Data excerpts
Segment Open

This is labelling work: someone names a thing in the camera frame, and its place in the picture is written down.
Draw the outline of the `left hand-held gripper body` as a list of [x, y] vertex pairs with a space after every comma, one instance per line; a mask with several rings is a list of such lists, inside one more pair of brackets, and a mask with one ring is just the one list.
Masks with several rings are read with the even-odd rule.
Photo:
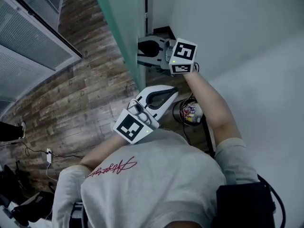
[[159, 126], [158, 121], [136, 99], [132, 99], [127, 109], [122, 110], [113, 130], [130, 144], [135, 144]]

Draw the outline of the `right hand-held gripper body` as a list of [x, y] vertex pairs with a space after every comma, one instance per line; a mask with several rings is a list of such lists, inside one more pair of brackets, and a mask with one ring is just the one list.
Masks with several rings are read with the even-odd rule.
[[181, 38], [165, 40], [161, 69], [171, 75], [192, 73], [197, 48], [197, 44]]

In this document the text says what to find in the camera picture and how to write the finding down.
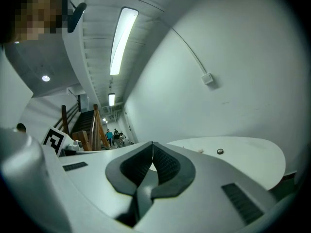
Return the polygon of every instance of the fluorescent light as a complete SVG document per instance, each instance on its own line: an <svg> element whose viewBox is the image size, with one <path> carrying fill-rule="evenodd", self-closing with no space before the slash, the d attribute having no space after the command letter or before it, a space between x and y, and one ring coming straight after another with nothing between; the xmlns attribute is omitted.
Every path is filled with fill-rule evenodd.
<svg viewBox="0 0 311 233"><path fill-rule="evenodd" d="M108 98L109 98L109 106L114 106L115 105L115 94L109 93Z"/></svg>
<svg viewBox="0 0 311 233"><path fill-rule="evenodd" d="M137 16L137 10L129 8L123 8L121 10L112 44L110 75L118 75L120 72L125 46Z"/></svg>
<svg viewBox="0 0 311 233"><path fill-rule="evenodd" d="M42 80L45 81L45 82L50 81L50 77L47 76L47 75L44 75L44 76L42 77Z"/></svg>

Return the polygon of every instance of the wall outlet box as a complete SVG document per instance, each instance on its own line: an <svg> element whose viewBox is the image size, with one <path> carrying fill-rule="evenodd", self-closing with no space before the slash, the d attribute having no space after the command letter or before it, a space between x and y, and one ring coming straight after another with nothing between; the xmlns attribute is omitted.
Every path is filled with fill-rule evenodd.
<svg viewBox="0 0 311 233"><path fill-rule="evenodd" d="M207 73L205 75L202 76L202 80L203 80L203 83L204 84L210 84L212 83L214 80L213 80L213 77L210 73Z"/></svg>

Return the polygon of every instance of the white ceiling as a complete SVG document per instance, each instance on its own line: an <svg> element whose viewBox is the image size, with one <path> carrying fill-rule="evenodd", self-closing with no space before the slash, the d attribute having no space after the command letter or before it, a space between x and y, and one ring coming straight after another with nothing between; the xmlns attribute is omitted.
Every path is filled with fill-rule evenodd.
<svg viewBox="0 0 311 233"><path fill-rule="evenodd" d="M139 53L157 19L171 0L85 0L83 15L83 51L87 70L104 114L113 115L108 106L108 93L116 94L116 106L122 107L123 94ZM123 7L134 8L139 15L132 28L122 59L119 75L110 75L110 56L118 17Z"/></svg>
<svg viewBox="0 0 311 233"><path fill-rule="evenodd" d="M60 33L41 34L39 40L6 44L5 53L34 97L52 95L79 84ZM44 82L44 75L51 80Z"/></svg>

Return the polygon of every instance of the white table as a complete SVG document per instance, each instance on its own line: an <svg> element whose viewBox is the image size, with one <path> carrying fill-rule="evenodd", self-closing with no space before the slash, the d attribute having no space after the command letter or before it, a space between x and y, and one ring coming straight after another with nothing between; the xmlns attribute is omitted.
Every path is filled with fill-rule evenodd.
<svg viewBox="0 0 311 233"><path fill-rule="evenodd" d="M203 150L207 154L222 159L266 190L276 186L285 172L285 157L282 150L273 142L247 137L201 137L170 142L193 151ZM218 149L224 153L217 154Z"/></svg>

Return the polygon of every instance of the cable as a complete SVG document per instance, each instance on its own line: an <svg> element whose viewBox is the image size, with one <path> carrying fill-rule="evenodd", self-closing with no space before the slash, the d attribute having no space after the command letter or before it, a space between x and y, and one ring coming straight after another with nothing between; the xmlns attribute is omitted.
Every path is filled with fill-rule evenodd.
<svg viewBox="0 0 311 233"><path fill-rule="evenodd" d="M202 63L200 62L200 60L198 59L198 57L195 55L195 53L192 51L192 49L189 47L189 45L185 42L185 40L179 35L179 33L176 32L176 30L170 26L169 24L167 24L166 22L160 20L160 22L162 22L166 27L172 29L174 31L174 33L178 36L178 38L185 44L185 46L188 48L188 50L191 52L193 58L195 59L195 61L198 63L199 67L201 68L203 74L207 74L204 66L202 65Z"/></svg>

Segment Closed

Task item :: So that the copy stays exact, reproduce each record word for word and leave its images out.

Solution ::
This is labelling work: someone names a thing in the camera frame, and its place in the picture is written down.
Draw the outline of the `left hand-held gripper body` as a list of [x, y] vertex pairs with a space after every comma, one instance per line; a mask with several rings is a list of such lists, inside one more pair of brackets, and a mask with one ring is just the one list.
Masks with several rings are read with the even-odd rule.
Photo:
[[159, 126], [158, 121], [136, 99], [132, 99], [127, 109], [122, 110], [113, 130], [130, 144], [135, 144]]

Draw the outline of the `right hand-held gripper body` as a list of [x, y] vertex pairs with a space after every comma, one instance per line; a mask with several rings is a list of such lists, inside one more pair of brackets, and a mask with one ring is just the one list.
Masks with several rings are read with the even-odd rule.
[[181, 38], [165, 40], [161, 69], [171, 75], [192, 73], [197, 48], [197, 44]]

In this document the text says what to find in the camera picture and how to write the finding down.
Return the polygon of every instance of the fluorescent light as a complete SVG document per instance, each instance on its own line: an <svg> element whose viewBox is the image size, with one <path> carrying fill-rule="evenodd", self-closing with no space before the slash, the d attribute having no space after the command letter or before it, a space between x and y, and one ring coming straight after another with nothing between; the xmlns attribute is omitted.
Every path is filled with fill-rule evenodd.
<svg viewBox="0 0 311 233"><path fill-rule="evenodd" d="M108 98L109 98L109 106L114 106L115 105L115 94L109 93Z"/></svg>
<svg viewBox="0 0 311 233"><path fill-rule="evenodd" d="M137 16L137 10L129 8L123 8L121 10L112 44L110 75L118 75L120 72L125 46Z"/></svg>
<svg viewBox="0 0 311 233"><path fill-rule="evenodd" d="M42 80L45 81L45 82L50 81L50 77L47 76L47 75L44 75L44 76L42 77Z"/></svg>

Return the polygon of every instance of the wall outlet box as a complete SVG document per instance, each instance on its own line: an <svg> element whose viewBox is the image size, with one <path> carrying fill-rule="evenodd", self-closing with no space before the slash, the d attribute having no space after the command letter or before it, a space between x and y, and one ring coming straight after another with nothing between; the xmlns attribute is omitted.
Every path is filled with fill-rule evenodd.
<svg viewBox="0 0 311 233"><path fill-rule="evenodd" d="M207 73L205 75L202 76L202 80L203 80L203 83L204 84L210 84L212 83L214 80L213 80L213 77L210 73Z"/></svg>

Return the polygon of every instance of the white ceiling as a complete SVG document per instance, each instance on its own line: an <svg> element whose viewBox is the image size, with one <path> carrying fill-rule="evenodd", self-closing with no space before the slash, the d attribute having no space after the command letter or before it, a space between x and y, and one ring coming straight after another with nothing between; the xmlns attribute is omitted.
Every path is filled with fill-rule evenodd.
<svg viewBox="0 0 311 233"><path fill-rule="evenodd" d="M139 53L157 19L171 0L85 0L83 15L83 51L87 70L104 114L113 115L108 106L108 93L116 94L116 106L122 107L123 94ZM123 7L134 8L139 15L132 28L122 59L119 75L110 75L110 56L118 17Z"/></svg>
<svg viewBox="0 0 311 233"><path fill-rule="evenodd" d="M60 33L41 34L39 40L6 44L5 53L34 97L52 95L79 84ZM44 82L44 75L51 80Z"/></svg>

Return the polygon of every instance of the white table as a complete SVG document per instance, each instance on its own line: an <svg> element whose viewBox is the image size, with one <path> carrying fill-rule="evenodd", self-closing with no space before the slash, the d attribute having no space after the command letter or before it, a space between x and y, and one ring coming straight after another with nothing between; the xmlns attribute is omitted.
Every path is filled with fill-rule evenodd.
<svg viewBox="0 0 311 233"><path fill-rule="evenodd" d="M203 150L207 154L222 159L266 190L276 186L285 172L285 157L282 150L273 142L247 137L201 137L170 142L193 151ZM218 149L224 153L217 154Z"/></svg>

Return the polygon of every instance of the cable as a complete SVG document per instance, each instance on its own line: an <svg> element whose viewBox is the image size, with one <path> carrying fill-rule="evenodd", self-closing with no space before the slash, the d attribute having no space after the command letter or before it, a space between x and y, and one ring coming straight after another with nothing between; the xmlns attribute is omitted.
Every path is filled with fill-rule evenodd.
<svg viewBox="0 0 311 233"><path fill-rule="evenodd" d="M202 63L200 62L200 60L198 59L198 57L195 55L195 53L192 51L192 49L189 47L189 45L185 42L185 40L179 35L179 33L176 32L176 30L170 26L169 24L167 24L166 22L160 20L160 22L162 22L166 27L172 29L174 31L174 33L178 36L178 38L185 44L185 46L188 48L188 50L191 52L193 58L195 59L195 61L198 63L199 67L201 68L203 74L207 74L204 66L202 65Z"/></svg>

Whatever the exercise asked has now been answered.